• [Required work]
Using the listing below, determine the count of lines with the word "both" and reply only with it.

• [Stored data]
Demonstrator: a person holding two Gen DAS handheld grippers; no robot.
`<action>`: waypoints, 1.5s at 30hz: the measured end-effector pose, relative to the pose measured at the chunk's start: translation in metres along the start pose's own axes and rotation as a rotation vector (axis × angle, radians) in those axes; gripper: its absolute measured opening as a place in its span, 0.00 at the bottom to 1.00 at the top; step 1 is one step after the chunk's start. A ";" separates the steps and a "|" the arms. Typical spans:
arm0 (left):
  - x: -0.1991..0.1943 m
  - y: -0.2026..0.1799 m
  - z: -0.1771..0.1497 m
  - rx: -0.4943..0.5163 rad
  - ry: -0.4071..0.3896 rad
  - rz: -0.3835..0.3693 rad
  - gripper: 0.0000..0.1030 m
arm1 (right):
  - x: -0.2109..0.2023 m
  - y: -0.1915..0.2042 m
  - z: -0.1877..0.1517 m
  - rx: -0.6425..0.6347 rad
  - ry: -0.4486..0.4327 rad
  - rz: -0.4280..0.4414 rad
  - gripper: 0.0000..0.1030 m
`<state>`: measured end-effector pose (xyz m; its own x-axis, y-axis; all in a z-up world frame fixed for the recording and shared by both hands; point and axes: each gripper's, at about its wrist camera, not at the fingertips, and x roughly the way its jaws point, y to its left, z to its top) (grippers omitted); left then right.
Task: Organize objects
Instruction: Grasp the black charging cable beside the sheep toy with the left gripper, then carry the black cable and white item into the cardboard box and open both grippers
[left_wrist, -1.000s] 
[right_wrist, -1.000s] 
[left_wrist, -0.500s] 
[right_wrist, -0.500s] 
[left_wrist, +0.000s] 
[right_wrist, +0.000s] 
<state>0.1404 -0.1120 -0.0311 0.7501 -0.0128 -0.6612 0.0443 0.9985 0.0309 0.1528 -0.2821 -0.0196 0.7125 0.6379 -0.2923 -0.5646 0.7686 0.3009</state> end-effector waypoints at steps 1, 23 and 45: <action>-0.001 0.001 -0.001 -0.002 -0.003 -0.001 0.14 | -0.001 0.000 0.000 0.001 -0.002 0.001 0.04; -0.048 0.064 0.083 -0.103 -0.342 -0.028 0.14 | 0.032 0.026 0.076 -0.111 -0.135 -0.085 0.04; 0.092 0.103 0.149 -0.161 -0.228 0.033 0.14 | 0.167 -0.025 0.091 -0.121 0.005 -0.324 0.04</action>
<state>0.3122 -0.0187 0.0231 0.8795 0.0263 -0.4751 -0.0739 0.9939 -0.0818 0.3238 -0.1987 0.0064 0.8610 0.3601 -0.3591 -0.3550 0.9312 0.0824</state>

• [Final answer]
2